Museum Amplifies Guard’s Vietnam Role

The Vietnam Era Gallery in the National Guard Memorial Museum in Washington, D.C., now tells more of the National Guard story from that complicated and uncertain time.

The renovated exhibit explains how the Guard became a haven for people who wanted to dodge the draft and escape service in Vietnam, an element of the Guard’s history that had been missing from the exhibit.

It also expands on the Guard’s law enforcement role in anti-war protests and race riots that marked those tumultuous years.

“The renovated exhibit addresses the Guard’s history in a more straightforward manner,” said Amelia Meyer, the National Guard Educational Foundation archivist. “The Guard was caught up in the same cultural and social turmoil as the rest of the country.”

In an article in the March issue of NATIONAL GUARD, Meyer notes that President Lyndon Johnson’s decision to not send the Guard in large numbers to Vietnam directly impacted the Guard’s inclusion in subsequent operations through the Total Force policy.

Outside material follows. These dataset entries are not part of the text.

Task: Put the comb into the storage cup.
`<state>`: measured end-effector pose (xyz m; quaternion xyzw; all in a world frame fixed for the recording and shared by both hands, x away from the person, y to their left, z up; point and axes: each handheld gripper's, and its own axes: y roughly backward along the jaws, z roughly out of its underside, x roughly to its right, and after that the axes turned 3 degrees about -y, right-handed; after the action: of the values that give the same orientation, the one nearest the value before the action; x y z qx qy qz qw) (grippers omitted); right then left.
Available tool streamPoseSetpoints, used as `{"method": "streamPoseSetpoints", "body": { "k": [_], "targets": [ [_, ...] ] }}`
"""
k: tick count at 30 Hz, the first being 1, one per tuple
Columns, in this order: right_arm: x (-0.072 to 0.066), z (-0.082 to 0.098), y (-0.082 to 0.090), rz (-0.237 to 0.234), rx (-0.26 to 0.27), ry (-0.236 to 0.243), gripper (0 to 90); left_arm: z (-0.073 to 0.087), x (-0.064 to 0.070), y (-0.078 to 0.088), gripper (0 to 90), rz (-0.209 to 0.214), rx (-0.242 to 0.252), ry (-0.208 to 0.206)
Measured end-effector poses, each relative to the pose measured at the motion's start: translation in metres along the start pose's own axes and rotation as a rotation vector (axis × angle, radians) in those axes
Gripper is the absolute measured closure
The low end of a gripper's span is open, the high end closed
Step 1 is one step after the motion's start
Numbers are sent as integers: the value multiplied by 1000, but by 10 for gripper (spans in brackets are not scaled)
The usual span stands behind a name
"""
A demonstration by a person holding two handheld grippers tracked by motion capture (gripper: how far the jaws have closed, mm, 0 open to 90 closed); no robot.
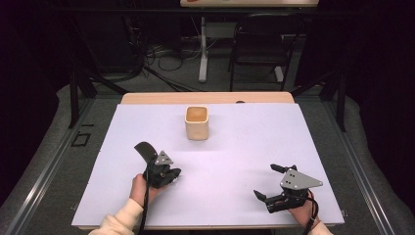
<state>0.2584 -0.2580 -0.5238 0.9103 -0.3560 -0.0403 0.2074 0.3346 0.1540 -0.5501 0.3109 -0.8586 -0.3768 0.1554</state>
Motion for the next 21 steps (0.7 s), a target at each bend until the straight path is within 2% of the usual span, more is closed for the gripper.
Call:
{"method": "streamPoseSetpoints", "body": {
  "k": [9, 16, 21],
  "targets": [
    [0, 0, 0, 1, 4, -2, 0, 4, 0, 6, 893, 13, -28, 5],
    [1, 0, 1, 3, 5, 0, 1, 6, 0, 8, 897, 5, -56, 7],
    [0, 0, 1, 3, 3, -6, 1, 7, -2, 9, 899, -7, -62, 27]
  ]
}}
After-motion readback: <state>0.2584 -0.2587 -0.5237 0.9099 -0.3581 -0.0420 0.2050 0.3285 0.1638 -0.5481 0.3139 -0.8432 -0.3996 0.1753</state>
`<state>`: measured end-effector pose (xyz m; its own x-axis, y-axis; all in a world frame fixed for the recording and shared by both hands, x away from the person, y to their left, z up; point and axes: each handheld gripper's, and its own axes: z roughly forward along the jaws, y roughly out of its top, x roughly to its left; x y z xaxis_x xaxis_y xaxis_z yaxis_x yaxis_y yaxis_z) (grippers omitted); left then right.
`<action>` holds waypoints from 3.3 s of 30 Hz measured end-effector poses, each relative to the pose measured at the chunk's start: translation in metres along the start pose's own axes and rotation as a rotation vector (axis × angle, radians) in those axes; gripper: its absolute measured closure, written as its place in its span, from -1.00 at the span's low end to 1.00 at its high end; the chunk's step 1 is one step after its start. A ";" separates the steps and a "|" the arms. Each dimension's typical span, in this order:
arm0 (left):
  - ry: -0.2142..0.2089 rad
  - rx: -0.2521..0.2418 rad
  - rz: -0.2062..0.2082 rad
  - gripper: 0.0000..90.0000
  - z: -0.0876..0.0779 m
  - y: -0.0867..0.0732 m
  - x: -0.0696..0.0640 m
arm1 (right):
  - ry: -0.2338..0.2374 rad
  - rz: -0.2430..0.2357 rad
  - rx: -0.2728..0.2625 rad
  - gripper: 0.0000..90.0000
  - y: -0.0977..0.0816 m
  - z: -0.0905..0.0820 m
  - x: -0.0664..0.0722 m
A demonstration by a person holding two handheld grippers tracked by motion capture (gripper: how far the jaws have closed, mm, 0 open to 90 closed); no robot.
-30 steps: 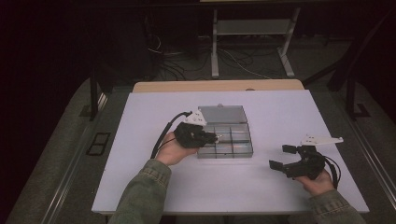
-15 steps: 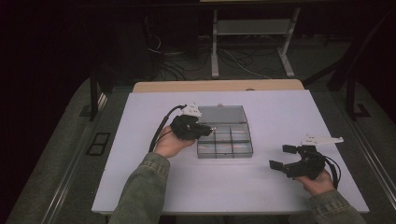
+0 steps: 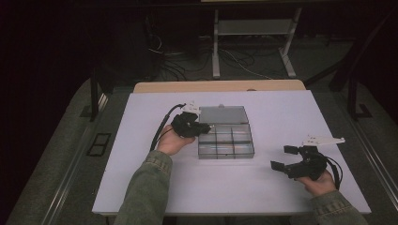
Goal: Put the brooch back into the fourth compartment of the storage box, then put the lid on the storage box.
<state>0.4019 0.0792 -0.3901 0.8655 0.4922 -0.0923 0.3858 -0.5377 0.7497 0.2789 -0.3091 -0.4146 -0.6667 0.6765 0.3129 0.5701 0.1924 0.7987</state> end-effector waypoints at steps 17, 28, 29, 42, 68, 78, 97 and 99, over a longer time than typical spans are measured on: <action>0.011 0.076 0.000 0.80 0.020 -0.008 0.007 | 0.002 0.001 0.001 -0.98 0.000 -0.001 -0.001; 0.013 0.107 -0.023 0.80 0.029 -0.012 0.012 | 0.006 0.000 0.005 -0.98 0.000 -0.001 0.000; 0.012 0.111 -0.018 0.80 0.030 -0.012 0.012 | 0.006 0.000 0.005 -0.98 0.000 -0.001 0.000; -0.001 0.111 -0.054 0.76 0.037 -0.013 0.013 | 0.008 -0.002 0.001 -0.98 0.000 -0.001 0.000; -0.079 0.020 -0.078 0.06 0.014 -0.003 0.003 | 0.015 0.013 0.030 -0.98 0.011 0.003 0.000; -0.126 -0.063 -0.118 -0.26 -0.002 -0.001 0.009 | 0.019 0.003 0.055 -0.98 0.027 0.012 0.002; -0.115 -0.095 -0.254 -0.79 -0.008 0.010 0.033 | 0.022 -0.034 0.068 -0.98 0.079 0.033 -0.002; -0.101 -0.100 -0.262 -0.85 -0.009 0.012 0.036 | 0.023 -0.040 0.070 -0.98 0.086 0.036 -0.002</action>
<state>0.4353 0.0964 -0.3788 0.7699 0.5320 -0.3524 0.5714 -0.3289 0.7519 0.3463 -0.2684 -0.3655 -0.7000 0.6507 0.2941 0.5747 0.2689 0.7729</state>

Anne Armstrong, the NGEF deputy director, says the renovation, which is now complete, better puts the war and the unrest of the 1960s in context and enhances the experience for a museum visitor.

“Following that thread is so much easier in the new gallery, mainly because of the new, streamlined text, but also because of the photo choices and the layout with better lighting and less physical clutter,” she said.

The renovated exhibit also includes a new artifact, the blouse worn in Vietnam by 1st Lt. Roger C. Schultz, an Iowa Guardsman who volunteered for duty in Vietnam and served there with an active-component unit in 1969.

He later became the Army Guard director as a lieutenant general. Schultz also donated funds for the renovation.